Abstract
Large-scale scientific applications can create enormous complexity for neural networks in terms of both size of data sample and data set. We will present LBANN’s unique capabilities that leverage scalable distributed memory training algorithms as well as large-scale platforms such as the Sierra supercomputer at LLNL for better strong scaling. Specifically, we will describe how our distributed convolution algorithms coupled with GPU-centric communication techniques realize both improved compute performance as well as more-capable models by exploiting fine-grained parallelism in large-scale convolutional neural networks.

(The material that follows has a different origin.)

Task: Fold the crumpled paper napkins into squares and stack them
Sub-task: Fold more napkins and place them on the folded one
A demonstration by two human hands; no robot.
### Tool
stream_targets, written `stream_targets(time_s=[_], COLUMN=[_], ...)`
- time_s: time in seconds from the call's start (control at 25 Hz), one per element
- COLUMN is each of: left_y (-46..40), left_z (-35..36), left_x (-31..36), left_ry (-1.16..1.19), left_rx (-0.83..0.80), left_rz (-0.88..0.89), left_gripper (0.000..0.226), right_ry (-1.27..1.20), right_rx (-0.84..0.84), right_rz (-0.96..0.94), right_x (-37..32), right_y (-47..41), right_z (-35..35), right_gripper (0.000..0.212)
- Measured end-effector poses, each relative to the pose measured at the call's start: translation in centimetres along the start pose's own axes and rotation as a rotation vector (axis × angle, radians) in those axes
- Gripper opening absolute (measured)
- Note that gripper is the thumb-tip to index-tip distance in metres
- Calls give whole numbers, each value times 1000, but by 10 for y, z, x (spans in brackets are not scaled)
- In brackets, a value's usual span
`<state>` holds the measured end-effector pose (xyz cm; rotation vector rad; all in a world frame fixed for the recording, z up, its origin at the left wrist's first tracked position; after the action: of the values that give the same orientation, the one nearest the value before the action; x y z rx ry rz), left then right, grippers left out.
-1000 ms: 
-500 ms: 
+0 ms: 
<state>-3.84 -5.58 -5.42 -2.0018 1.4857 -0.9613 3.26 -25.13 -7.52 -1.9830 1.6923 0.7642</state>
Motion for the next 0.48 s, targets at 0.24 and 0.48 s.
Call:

We demonstrate this capability by scaling up the size of the 3D data cube used for training neural network that predicts cosmological constants. Additionally, we will showcase the challenges of I/O at scale and detail some of the techniques that we use to overcome them.
Brian Van Essen is the informatics group leader and a computer scientist at the Center for Applied Scientific Computing at Lawrence Livermore National Laboratory (LLNL). He is pursuing research in large-scale deep learning for scientific domains and training deep neural networks using high-performance computing systems. He is the project leader for the Livermore Big Artificial Neural Network open-source deep learning toolkit, and the LLNL lead for the ECP ExaLearn and CANDLE projects. Additionally, he co-leads an effort to map scientific machine learning applications to neural network accelerator co-processors as well as neuromorphic architectures. He joined LLNL in 2010 after earning his Ph.D. and M.S. in computer science and engineering at the University of Washington. He also has an M.S and B.S. in electrical and computer engineering from Carnegie Mellon University. |